The president will campaign that his genuine infrastructure spending, which will likely become law this year, is creating blue collar jobs. And making permanent family friendly policies attractive to suburban voters — like expanding the Child Tax Credit, more funding for childcare centers and taxing the wealthy to pay for it.

So far, the GOP has either offered to do less than the president — for example, on infrastructure spending — ducked the issue — no credible offer on his manufacturing and worker training proposals — or simply opposed Mr. Biden — taxes on the wealthy.

To boost candidates seeking to unseat Democrats, the GOP needs to take a page from its past — Newt Gingrich’s Contract with America — and offer a coherent national platform. Voters know a congressman may be able to deliver a bridge, but a newcomer can’t deliver much more unless he can point to a potential party majority that backs his agenda.

Americans are cautious about big spending and the inflation now percolating will become embarrassing. It hits hardest on lower-income Americans — the opposite of what Mr. Powell’s and Ms. Yellen’s easy money is supposed to do.
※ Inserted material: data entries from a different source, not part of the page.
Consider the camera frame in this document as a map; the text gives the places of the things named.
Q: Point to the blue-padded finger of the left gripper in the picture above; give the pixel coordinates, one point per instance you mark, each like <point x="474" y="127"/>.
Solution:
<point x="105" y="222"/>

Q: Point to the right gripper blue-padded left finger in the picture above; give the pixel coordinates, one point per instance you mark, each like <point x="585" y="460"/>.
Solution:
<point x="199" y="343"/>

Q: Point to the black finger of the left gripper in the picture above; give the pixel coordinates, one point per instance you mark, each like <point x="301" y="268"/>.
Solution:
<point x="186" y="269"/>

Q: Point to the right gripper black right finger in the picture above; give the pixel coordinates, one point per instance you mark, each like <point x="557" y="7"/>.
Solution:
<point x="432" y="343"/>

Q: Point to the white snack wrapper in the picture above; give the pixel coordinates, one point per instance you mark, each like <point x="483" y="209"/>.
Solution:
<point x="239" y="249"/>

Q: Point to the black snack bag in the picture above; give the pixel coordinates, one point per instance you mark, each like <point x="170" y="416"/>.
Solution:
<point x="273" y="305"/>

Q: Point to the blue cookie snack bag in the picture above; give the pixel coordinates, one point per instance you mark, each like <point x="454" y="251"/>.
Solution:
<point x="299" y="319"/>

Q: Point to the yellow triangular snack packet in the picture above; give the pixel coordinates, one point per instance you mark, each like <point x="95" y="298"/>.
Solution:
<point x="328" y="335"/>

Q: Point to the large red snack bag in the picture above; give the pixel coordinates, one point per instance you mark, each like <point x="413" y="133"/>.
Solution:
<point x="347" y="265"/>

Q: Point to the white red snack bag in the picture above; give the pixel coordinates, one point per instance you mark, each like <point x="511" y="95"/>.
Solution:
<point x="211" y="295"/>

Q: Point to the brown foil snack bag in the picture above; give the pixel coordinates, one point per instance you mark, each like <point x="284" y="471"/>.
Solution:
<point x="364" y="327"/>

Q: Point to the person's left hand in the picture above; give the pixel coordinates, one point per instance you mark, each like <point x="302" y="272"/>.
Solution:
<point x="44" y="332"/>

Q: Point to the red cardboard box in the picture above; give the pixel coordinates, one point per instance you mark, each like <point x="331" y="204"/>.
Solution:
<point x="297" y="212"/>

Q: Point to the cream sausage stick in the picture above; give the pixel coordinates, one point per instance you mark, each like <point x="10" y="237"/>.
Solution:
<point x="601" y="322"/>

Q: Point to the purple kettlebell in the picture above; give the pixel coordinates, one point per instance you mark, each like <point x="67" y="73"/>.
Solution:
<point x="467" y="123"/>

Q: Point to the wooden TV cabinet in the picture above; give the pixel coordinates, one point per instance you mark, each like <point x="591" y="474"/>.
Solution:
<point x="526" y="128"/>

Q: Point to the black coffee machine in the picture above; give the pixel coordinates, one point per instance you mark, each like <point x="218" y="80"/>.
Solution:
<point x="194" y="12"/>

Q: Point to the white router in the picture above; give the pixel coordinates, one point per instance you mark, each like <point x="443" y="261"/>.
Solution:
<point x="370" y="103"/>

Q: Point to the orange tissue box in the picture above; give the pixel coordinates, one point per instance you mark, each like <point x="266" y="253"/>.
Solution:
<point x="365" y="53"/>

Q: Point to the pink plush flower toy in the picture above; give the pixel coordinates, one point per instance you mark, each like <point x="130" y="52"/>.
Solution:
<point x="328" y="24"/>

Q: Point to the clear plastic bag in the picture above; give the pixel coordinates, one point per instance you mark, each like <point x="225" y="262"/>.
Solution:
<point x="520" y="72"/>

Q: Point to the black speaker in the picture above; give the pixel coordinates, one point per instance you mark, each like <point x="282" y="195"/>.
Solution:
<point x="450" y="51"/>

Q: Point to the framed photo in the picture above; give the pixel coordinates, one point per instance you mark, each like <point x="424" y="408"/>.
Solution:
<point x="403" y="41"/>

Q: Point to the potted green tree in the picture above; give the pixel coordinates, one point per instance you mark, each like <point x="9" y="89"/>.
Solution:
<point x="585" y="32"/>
Americans like Mr. Biden but going after incompetence and demanding change among senior officials is smart politics, especially when facile economics and loose thinking puts gasoline above $3.00 a gallon.

The president has a crisis on the border because he is hostage to the left and refuses to embrace a policy that requires immigrants to enter America legally and not rely on bogus asylum claims to gain temporary access and then never leave. Hammering reforms to correct sordid border conditions is the best way to lay bare that the progressive agenda is not about compassion but simply cynical politics.

The same applies to Mr. Biden’s bad ideas about reforming immigration laws. A greater tilt toward the needs of employers for highly-skilled immigrants to boost growth, incomes and employment opportunities for all Americans is beyond the cognitive capabilities of the Democratic left and Mr. Biden’s ideological economic team — but not the understanding of suburban voters who have immigrant STEM colleagues and neighbors.

Some of the social programs Mr. Biden wants are inevitable — globalization, technology and monopolization have driven inequality to unacceptable levels — and embracing Sen. Mitt Romney’s proposal to enhance CTC makes sense. More direct aid to parents to pay for childcare or care for children at home are winners.

Those can be supported with modest adjustments to the corporate and capital gains tax. For example, the revenue maximizing capital gains rate is 28 percent, not the current 23.8 percent, indicating such an increase won’t much sour investment spending and R&D or sink stocks.

Embracing those positions and writing and repeating talking points on them in unison would require ideological compromise for many incumbent Republicans but the Democrats consistently exhibit that kind of flexibility and discipline. That’s why they dominate the national conversation and hold the reins on Capitol Hill.

• Peter Morici, @pmorici1, is an economist and emeritus business professor at the University of Maryland, and a national columnist.